Although the first dated printed edition, the work is neither the first edition of Rashi's commentary, nor the first book to be printed in Hebrew. Between 1469 and 1472 three brothers, Obadiah, Menasseh, and Benjamin of Rome, were active as the first Hebrew typographers. Six works are positively known to have come off their press, among which was the first, albeit undated edition of Rashi's commentary. Nonetheless in 1475 edition Abraham Garton created and employed, for the first time, a typeface based on a Sephardic semicursive hand. It was this same style of typeface that a few years later, when commentary and text were incorporated onto one page, would be used to distinguish Rabbinic commentary from the text proper. Ultimately, this typeface would be known as "Rashi script."

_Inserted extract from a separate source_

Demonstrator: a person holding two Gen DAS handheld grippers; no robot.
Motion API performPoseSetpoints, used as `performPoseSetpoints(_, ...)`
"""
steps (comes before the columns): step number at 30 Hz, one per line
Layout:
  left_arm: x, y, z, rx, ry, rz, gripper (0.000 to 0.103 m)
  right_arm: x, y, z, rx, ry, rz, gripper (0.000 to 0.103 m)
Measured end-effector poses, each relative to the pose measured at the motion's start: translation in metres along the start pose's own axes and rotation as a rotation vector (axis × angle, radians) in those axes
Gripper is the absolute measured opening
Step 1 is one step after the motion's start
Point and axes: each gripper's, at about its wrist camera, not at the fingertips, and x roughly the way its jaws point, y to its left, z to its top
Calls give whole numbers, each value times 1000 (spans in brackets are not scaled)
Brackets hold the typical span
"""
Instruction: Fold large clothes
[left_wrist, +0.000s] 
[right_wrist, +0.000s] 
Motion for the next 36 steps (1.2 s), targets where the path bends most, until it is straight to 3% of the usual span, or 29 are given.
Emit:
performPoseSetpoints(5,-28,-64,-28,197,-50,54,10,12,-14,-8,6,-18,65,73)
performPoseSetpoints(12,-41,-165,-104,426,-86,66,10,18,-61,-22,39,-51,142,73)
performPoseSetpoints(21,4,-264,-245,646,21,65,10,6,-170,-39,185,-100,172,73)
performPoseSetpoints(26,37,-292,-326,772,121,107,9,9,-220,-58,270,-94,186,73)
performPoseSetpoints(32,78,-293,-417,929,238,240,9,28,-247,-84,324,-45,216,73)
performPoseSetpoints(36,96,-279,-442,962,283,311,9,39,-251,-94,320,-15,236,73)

In the world, there are only two anastatic pringings of this volume: one in Jerusalem and one in Reggio Calabria.

martedì 26 febbraio 2008

First Jewish Wedding in Calabria in 500 Years!

Rabbi Barbara Aiello officiated at the wedding ceremony that marked the first Jewish wedding in Calabria in 500 years, since Inquisition times. The “simcha” reunited Calabrians with their heritage, nearly lost after years of persecution.
The beautiful interfaith ceremony combined traditions from both Andy and Lupe’s heritage. Andy read from a prayer book brought from Germany by his Lutheran grandfather, while the Kiddush blessing featured a wine cup (kos Kiddush) given to Lupe by her colleagues for her work as Sisterhood president of her synagogue.

Calabria, characterized by its long sandy beaches, beautiful palm trees and ancient ruins, is one of Italy’s best kept secrets.
Part of those hidden traditions include the fact that Calabria, the region in the deep south or the “toe” of Italy’s boot, was once a center of Jewish thought and culture.
From the ancient castle of King Frederick II which dates back to the year 1000, to the excavation of the synagogue at Bova Marina (4th century CE), Calabria offers an unusually rich glimpse into Italy’s Jewish past. Lamezia Terme and its centro storico (historic center), Nicastro, where the old Jewish Quarter (Timpone) still stands is a perfect setting for a Jewish simcha.